(Requirement) Print exactly the lines below between the line holding "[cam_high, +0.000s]" and the line holding "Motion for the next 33", inclusive, and nothing more.
──────── Material for this task ────────
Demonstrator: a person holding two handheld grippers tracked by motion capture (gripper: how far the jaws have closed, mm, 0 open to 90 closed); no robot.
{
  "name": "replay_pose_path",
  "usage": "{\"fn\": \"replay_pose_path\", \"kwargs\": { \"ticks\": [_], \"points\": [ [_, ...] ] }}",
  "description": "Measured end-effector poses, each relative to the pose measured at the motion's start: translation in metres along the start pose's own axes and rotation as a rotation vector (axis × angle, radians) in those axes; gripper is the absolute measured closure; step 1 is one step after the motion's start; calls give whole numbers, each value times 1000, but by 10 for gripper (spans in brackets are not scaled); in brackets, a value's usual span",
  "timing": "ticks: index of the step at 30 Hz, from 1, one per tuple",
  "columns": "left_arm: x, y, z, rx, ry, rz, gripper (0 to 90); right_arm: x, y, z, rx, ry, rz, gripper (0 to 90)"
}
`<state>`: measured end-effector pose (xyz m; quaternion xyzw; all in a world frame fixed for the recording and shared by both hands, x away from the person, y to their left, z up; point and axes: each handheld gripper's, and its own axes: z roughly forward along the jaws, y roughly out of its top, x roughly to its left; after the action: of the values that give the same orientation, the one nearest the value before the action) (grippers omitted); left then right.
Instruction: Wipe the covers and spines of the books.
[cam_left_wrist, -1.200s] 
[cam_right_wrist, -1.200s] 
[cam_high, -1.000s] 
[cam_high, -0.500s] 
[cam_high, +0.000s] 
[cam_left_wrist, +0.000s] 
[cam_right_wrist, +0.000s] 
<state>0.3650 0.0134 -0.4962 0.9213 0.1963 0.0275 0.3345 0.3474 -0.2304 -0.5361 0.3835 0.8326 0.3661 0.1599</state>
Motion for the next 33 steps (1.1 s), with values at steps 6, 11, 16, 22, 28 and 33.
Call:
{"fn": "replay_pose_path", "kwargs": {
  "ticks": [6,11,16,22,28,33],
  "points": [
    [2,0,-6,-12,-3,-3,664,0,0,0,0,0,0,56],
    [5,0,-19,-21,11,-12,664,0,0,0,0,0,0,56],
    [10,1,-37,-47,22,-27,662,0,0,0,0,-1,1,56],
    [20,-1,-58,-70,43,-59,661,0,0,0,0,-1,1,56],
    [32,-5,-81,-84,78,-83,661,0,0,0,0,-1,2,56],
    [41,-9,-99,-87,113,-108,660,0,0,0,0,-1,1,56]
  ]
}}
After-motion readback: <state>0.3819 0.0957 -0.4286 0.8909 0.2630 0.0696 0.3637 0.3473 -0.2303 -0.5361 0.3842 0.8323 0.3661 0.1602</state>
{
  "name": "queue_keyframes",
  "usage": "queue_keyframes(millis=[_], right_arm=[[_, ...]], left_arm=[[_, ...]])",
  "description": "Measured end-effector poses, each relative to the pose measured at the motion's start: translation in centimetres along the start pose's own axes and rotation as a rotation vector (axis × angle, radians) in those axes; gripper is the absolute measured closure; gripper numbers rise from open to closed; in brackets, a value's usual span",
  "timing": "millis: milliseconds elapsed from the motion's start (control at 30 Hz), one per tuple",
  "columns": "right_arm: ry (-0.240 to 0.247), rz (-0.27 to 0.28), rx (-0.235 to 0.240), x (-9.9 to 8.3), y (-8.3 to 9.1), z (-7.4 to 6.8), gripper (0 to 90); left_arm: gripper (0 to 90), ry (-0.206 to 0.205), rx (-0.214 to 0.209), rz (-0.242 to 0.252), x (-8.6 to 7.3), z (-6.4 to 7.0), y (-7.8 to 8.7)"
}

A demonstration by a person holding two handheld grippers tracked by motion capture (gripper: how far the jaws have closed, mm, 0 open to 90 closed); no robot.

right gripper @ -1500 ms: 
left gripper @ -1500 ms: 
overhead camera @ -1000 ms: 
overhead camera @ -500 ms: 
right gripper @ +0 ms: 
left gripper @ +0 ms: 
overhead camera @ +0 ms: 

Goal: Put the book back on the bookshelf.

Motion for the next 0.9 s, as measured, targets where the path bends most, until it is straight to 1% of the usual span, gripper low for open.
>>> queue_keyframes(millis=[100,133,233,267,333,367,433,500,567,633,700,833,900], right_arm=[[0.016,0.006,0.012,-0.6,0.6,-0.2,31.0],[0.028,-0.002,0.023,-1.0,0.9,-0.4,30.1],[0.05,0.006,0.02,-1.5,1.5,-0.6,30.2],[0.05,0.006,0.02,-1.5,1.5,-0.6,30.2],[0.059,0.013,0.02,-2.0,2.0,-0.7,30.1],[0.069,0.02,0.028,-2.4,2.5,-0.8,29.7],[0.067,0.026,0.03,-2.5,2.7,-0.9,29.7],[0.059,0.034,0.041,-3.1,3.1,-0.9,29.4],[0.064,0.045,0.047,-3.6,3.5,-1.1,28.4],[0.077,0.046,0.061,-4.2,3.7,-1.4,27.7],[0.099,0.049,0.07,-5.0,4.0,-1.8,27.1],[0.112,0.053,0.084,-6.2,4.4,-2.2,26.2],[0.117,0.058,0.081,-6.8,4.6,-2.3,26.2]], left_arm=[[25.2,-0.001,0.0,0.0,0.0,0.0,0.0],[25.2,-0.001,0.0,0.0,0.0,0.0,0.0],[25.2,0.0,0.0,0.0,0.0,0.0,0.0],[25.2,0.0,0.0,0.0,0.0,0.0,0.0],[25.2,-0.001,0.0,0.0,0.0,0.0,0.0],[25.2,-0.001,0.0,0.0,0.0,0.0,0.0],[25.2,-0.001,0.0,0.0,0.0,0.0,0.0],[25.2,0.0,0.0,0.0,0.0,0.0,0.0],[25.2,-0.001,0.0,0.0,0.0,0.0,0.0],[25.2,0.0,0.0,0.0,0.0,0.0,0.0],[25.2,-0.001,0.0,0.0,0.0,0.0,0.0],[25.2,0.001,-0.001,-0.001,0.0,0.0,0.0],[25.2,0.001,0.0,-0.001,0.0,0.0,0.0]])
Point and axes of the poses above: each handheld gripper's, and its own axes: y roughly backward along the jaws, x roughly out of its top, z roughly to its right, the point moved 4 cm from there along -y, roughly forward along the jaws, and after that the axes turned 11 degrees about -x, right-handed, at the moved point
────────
(Answer to this problem)
[cam_high, +0.000s] 
[cam_left_wrist, +0.000s] 
[cam_right_wrist, +0.000s] 
<state>0.3650 0.0134 -0.4962 0.9213 0.1963 0.0275 0.3345 0.3474 -0.2304 -0.5361 0.3835 0.8326 0.3661 0.1599</state>
Motion for the next 33 steps (1.1 s), with values at steps 6, 11, 16, 22, 28 and 33.

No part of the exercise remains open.